● **Task details**:
Go through the material and return every line that contains the string "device".

● **Provided data**:
· · · · ·

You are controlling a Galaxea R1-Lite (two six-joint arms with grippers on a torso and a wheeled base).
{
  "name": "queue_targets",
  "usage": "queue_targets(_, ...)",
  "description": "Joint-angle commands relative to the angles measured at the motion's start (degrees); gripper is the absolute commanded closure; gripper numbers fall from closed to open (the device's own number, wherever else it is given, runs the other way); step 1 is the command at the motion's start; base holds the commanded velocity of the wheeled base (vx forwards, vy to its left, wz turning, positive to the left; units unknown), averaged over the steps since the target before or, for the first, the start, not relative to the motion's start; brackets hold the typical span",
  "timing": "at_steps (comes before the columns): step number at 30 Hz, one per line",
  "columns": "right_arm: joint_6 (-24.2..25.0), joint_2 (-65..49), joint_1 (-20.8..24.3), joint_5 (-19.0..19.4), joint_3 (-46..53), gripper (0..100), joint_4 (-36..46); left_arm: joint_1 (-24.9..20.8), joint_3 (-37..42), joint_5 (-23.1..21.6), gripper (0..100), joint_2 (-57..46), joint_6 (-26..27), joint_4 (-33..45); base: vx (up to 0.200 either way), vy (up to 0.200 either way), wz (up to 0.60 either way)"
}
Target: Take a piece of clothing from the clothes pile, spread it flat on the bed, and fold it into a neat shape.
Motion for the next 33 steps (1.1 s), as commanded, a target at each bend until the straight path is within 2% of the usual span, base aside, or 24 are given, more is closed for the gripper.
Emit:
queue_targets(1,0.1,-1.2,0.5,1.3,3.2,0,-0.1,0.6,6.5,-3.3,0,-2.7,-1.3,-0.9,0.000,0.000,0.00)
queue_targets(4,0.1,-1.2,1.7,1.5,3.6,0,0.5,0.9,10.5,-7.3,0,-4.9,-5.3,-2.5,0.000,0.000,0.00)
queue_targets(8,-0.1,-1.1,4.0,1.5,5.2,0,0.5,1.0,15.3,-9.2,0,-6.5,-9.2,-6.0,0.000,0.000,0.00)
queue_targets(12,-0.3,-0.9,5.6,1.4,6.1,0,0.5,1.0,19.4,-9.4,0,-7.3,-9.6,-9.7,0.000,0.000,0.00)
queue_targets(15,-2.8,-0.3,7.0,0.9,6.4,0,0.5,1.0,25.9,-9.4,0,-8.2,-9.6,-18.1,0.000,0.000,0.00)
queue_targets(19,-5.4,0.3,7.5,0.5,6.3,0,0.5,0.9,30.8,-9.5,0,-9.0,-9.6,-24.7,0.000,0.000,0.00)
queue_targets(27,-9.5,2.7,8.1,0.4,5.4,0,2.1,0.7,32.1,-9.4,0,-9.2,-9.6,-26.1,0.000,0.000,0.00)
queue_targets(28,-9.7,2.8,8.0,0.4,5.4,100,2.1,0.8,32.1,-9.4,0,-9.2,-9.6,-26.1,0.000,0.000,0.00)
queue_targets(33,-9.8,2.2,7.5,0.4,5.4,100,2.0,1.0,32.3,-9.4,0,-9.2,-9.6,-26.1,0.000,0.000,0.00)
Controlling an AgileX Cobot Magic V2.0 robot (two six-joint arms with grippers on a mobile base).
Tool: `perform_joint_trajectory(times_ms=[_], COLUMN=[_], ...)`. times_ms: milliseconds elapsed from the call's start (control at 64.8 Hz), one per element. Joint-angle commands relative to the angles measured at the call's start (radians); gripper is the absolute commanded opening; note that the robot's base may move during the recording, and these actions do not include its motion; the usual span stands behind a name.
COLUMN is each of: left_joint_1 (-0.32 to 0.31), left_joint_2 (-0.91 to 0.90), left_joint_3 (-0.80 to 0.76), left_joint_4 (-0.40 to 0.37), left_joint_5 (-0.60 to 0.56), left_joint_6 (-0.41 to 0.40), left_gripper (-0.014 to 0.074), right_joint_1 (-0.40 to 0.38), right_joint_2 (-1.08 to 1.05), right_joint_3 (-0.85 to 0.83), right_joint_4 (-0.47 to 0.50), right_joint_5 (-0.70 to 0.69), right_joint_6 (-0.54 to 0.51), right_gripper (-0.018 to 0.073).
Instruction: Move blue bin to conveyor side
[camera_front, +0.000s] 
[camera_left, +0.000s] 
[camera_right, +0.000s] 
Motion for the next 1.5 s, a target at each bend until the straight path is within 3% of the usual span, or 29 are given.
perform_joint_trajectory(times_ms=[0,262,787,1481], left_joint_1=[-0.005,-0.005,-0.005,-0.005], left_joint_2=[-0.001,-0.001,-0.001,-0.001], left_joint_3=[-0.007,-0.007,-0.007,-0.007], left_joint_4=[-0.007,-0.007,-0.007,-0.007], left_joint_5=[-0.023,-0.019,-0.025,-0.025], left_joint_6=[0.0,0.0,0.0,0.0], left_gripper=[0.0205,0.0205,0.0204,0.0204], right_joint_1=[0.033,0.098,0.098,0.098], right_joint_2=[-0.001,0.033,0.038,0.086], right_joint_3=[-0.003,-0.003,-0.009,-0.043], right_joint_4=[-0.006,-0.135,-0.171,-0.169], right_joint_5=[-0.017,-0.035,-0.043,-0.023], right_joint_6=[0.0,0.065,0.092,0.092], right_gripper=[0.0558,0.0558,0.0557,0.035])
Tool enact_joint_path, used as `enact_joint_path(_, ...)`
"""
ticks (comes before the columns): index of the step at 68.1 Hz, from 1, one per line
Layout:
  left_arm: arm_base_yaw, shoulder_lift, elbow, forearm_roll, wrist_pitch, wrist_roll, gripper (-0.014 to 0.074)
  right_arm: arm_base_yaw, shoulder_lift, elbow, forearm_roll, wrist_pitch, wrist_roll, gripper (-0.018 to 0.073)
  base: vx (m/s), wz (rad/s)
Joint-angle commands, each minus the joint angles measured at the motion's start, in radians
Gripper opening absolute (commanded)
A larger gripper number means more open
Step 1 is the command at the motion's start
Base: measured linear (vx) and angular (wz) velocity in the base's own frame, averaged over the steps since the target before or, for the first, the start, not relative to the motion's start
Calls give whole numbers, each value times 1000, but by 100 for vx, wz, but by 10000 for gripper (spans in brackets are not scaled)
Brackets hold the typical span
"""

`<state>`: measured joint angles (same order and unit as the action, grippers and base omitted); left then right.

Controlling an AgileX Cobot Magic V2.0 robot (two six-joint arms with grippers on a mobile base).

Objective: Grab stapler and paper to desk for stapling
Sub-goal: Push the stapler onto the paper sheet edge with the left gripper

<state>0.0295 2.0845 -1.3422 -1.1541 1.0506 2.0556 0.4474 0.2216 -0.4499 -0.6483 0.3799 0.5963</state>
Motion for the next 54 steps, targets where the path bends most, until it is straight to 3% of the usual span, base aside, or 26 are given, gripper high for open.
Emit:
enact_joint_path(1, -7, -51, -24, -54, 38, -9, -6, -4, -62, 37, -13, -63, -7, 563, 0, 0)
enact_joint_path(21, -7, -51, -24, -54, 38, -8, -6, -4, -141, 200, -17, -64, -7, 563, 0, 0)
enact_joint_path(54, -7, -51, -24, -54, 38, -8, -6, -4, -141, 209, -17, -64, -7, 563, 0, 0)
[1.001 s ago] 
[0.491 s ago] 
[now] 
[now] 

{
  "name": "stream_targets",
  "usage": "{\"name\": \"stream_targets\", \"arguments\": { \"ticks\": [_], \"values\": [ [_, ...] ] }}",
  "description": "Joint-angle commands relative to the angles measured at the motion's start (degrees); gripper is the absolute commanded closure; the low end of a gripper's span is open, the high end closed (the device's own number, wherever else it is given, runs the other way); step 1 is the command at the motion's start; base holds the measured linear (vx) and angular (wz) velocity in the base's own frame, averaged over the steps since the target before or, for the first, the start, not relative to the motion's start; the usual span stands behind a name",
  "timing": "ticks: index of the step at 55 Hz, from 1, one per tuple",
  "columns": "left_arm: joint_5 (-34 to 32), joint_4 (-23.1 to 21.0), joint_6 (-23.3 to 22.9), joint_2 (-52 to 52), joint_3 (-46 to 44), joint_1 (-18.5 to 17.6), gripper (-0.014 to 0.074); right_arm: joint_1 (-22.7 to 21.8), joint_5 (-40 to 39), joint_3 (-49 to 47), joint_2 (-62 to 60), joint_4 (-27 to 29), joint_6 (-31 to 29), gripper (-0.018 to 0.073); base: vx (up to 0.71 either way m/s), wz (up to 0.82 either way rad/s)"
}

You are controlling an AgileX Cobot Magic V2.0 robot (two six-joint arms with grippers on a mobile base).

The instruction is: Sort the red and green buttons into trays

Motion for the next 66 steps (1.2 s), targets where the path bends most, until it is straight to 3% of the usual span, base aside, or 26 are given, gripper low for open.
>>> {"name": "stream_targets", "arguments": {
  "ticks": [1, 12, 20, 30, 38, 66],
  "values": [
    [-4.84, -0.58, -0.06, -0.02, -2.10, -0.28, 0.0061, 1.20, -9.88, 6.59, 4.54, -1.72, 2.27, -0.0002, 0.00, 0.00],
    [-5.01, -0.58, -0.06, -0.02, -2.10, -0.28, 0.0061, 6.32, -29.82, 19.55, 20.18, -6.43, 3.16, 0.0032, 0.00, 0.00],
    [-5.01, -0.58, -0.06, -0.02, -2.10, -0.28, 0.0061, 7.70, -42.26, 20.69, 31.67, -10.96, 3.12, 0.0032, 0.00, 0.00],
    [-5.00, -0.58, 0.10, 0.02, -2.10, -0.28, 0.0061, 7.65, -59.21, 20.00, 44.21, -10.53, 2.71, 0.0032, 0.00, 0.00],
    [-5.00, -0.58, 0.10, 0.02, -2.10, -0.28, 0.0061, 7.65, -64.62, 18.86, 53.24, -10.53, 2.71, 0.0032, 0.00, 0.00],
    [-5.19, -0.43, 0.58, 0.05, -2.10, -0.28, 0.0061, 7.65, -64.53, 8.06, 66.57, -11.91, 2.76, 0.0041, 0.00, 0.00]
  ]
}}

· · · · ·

● **Answer below**:
  "description": "Joint-angle commands relative to the angles measured at the motion's start (degrees); gripper is the absolute commanded closure; gripper numbers fall from closed to open (the device's own number, wherever else it is given, runs the other way); step 1 is the command at the motion's start; base holds the commanded velocity of the wheeled base (vx forwards, vy to its left, wz turning, positive to the left; units unknown), averaged over the steps since the target before or, for the first, the start, not relative to the motion's start; brackets hold the typical span",
  "description": "Joint-angle commands relative to the angles measured at the motion's start (degrees); gripper is the absolute commanded closure; the low end of a gripper's span is open, the high end closed (the device's own number, wherever else it is given, runs the other way); step 1 is the command at the motion's start; base holds the measured linear (vx) and angular (wz) velocity in the base's own frame, averaged over the steps since the target before or, for the first, the start, not relative to the motion's start; the usual span stands behind a name",

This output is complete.